Ahead of Asteroid City‘s NY/LA release this Friday, followed by a wide expansion next week, I spoke with Yeoman about the exacting details of his workflow with Anderson, how he’s pushed out of his comfort zone on every movie, embracing the harshness of the sun, influences for the film, what he thinks of the AI replications of Anderson’s work, and his next two collaborations with the filmmaker.

The Film Stage: Did the more limited set of Asteroid City require or invite more inventiveness with the camera? I love the 360-degree shot near the beginning establishing the entire desert set.

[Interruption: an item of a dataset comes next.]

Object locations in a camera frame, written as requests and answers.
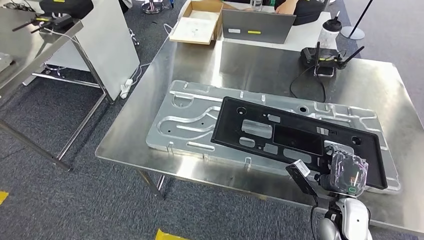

Robert Yeoman: Basically, we start out with a concept of what the town should be, and then Wes makes an animatic, which is a little cartoon. It shows where all the camera moves happen. And so before they actually build the set, we go out there with a finder and a lens on it and [establish] “Okay, this is the diner here. Then we need the hotel this much distance from the diner.” We can plan it out in the real space, and then Adam Stockhausen, our production designer, will start building the sets and we then we leave the track and actually do the moves before the actors come in. If there’s any alterations, sometimes we even have to move structures or things because the moves are designed to a piece of music or a piece of dialogue, so there’s a finite link to how long those shots can be and oftentimes the sets are too far apart. So we have to condense that distance so that we can make those moves with it.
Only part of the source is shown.